“出大货咯,兄弟们!”
“哎哟,让我看看多大。”
“还挺壮实的。”
沈怀珠站起来,被吸引住了。
她走过去,问:
“是那么大货啊?”
男人指了指,“是你推过来的吧?看。”
缸被放倒,药汁与里头的药渣都清了出来。
除了底部的棕色的药材碎渣意外,还掏出了一大团烂肉。
沈怀珠僵住。
她不敢呼吸,凑过去看仔细。
忽地,腿不受控制往后退。
手脚都麻了。
刚回头就撞入一个人的怀里。
她瞪着眼睛,脸色煞白。
看见是裴晰,话都说不利索了。
“是.....是.....”
沈怀珠手在颤抖,转头再去确认。
他立马将她的手按下了。
另一只手扣在后脑勺按下来,贴在他胸口。
“怕就不要看。”
她一动不动,脑海里回想着所见所闻。
身后传来拧断骨头的声音。
咔咔咔。
沈怀珠不是个胆小的人。
但是那一刻,不得不承认她奔溃了。
人真的能这么残忍吗?
没等她缓过来。
身后有人拿着鞭子,道:
“你们两个,瞎看什么,赶紧去杀鸡。”
沈怀珠立马推开,笑着道:
“我们马上去。”
说罢,她走在前头。
裴晰看着她背影若无其事。
他胸前的衣服却湿了一片。
他们一前一后走着。
来到一个一处溪流。
溪流两边都有人在杀鸡,而后面圈养着毛都没几根的幼年鸡。
沈怀珠看着隔壁的大婶,问:
“婶子,这些鸡这么小就开始杀了吗?”
大婶丢下一把薅下来的鸡毛,丢一边。
“这些鸡还小,除非死了否则不能杀。我们杀的,都是工头运过来的。”
说完,有人推着车过来。
“卸货咯。”
说罢,车放倒,无数蹬直腿的病鸡滚落下来。
明明隔着一段距离,却还闻到一股腐臭的味道。
大婶继续干着手里的活,道:
“这些都是发鸡瘟的病鸡,死了之后杀了晒成干,臭得不能晒的,就熬鸡油,总之,都能卖钱。”
说罢,她重重咳了两下,竟吐出血来。
“婶子,你没事吧?”
她一声呼喊,旁边的人涌了过来。
“王婶,你还好吗?别晕过去啊!”
沈怀珠转头看了一眼裴晰,急忙对着旁边的工人道:
“快去叫大夫啊。”
拿着鞭子的闻声走过来。
“去去去,散开。”
他踢了踢地上的王婶,“没死就起来接着干,不然你们全家别想喝药,不喝药就一起死。”
沈怀珠后退一步。
王婶爬起来,脸色发白地扒拉这病鸡上的毛。
她受不了了,回头抓住裴晰的手。
“我们....”
裴晰抓住她手腕,道:
“走。

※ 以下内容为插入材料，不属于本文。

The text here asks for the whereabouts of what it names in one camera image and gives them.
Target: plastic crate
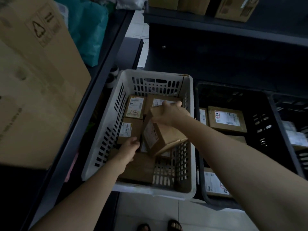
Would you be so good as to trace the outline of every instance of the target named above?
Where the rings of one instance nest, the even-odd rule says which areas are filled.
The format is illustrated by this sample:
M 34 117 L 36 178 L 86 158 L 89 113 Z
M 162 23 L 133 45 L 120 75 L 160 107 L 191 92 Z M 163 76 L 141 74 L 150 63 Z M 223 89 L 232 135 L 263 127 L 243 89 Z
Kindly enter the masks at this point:
M 281 120 L 293 122 L 297 131 L 304 133 L 307 138 L 308 97 L 303 98 L 283 94 L 272 94 L 271 100 L 275 104 L 279 127 L 283 133 L 285 142 L 287 143 L 289 153 L 292 156 L 292 161 L 296 167 L 297 174 L 308 179 L 308 149 L 295 151 L 281 122 Z
M 216 106 L 241 110 L 244 114 L 247 133 L 231 134 L 230 132 L 225 132 L 225 134 L 245 136 L 249 146 L 297 173 L 267 94 L 261 91 L 246 90 L 235 86 L 225 86 L 202 81 L 195 84 L 194 93 L 195 116 L 197 120 L 200 120 L 199 107 L 207 108 L 208 106 Z M 233 198 L 207 195 L 205 190 L 204 167 L 209 166 L 199 155 L 198 151 L 196 151 L 196 155 L 199 160 L 197 166 L 201 195 L 207 205 L 216 209 L 242 209 Z
M 108 159 L 115 148 L 124 111 L 130 94 L 159 94 L 183 99 L 183 107 L 194 117 L 193 79 L 188 75 L 127 69 L 121 71 L 113 88 L 88 159 L 82 172 L 87 180 Z M 171 163 L 156 159 L 153 184 L 150 186 L 116 182 L 112 190 L 152 194 L 176 199 L 190 199 L 196 192 L 195 147 L 186 141 L 172 150 Z

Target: slipper
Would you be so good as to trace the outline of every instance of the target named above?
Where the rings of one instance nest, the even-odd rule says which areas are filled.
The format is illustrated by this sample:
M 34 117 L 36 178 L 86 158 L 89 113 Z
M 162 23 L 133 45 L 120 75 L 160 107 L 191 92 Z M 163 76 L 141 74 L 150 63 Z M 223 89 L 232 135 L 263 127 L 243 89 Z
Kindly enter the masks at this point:
M 144 226 L 148 227 L 148 230 L 151 231 L 150 226 L 148 224 L 141 224 L 137 227 L 137 231 L 141 231 Z
M 168 222 L 168 229 L 167 229 L 167 231 L 180 231 L 180 229 L 177 229 L 177 228 L 175 228 L 175 227 L 172 227 L 172 226 L 171 226 L 172 223 L 175 223 L 175 224 L 179 225 L 179 226 L 182 228 L 181 224 L 180 224 L 178 221 L 176 221 L 176 220 L 170 220 L 170 221 Z

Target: tiled floor
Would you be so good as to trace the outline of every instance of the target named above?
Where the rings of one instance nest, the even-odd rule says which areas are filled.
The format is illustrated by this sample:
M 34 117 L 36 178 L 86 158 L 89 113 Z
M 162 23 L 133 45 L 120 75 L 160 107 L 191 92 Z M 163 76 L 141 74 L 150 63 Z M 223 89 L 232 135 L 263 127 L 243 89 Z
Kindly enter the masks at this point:
M 170 219 L 178 220 L 184 231 L 258 230 L 244 212 L 214 211 L 192 201 L 121 193 L 115 231 L 135 231 L 142 223 L 148 223 L 151 231 L 166 231 Z
M 127 29 L 126 37 L 133 37 L 138 39 L 143 39 L 143 48 L 141 51 L 138 67 L 145 66 L 149 52 L 149 31 L 150 27 L 147 23 L 143 22 L 143 10 L 136 10 L 133 19 Z

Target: metal shelf
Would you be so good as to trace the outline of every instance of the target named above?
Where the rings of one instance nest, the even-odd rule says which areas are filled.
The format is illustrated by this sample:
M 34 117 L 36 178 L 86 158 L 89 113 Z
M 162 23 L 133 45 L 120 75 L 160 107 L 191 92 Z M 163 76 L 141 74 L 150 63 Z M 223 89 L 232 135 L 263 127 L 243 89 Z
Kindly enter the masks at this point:
M 308 0 L 260 0 L 246 23 L 147 7 L 144 22 L 308 46 Z
M 10 222 L 12 230 L 28 230 L 54 207 L 133 15 L 134 11 L 116 10 L 109 17 L 99 64 L 88 68 L 92 79 L 51 168 L 44 171 L 0 166 L 0 171 L 8 175 L 2 183 L 7 201 L 3 213 L 14 217 L 15 222 L 3 221 Z

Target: person's hand
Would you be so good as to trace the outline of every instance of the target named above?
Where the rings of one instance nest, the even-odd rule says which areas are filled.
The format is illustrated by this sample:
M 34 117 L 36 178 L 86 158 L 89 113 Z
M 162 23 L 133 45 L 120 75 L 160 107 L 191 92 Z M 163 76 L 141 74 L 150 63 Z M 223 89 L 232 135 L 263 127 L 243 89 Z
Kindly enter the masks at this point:
M 118 153 L 111 159 L 118 165 L 119 173 L 122 174 L 126 165 L 133 161 L 136 150 L 140 147 L 137 137 L 130 137 L 120 147 Z
M 166 126 L 174 127 L 175 121 L 181 116 L 190 116 L 190 113 L 182 106 L 182 102 L 178 101 L 173 104 L 169 104 L 166 101 L 163 102 L 164 112 L 161 116 L 152 117 L 153 123 L 160 123 Z

”
说罢,他们趁着管事的转身打旁人,快步离开。
爬上来到一个无人的花田。
沈怀珠力竭,倒在花里。
“我不行了,我走不动了,眼睛也睁不开了。”
仿佛全身力气被抽走。
她全力睁眼,看着蹲下摸他额头的裴晰。
“我坚持不住了。”
裴晰坐下来,从怀中抽出竹筒,扭一下,烟花窜上天。
亮光在空中闪过。
她知道他搬救兵了,安心合上眼。
此时她的双手被按上头顶。
沈怀珠睁开眼,裴晰俯身压下来,鼻尖贴着鼻尖。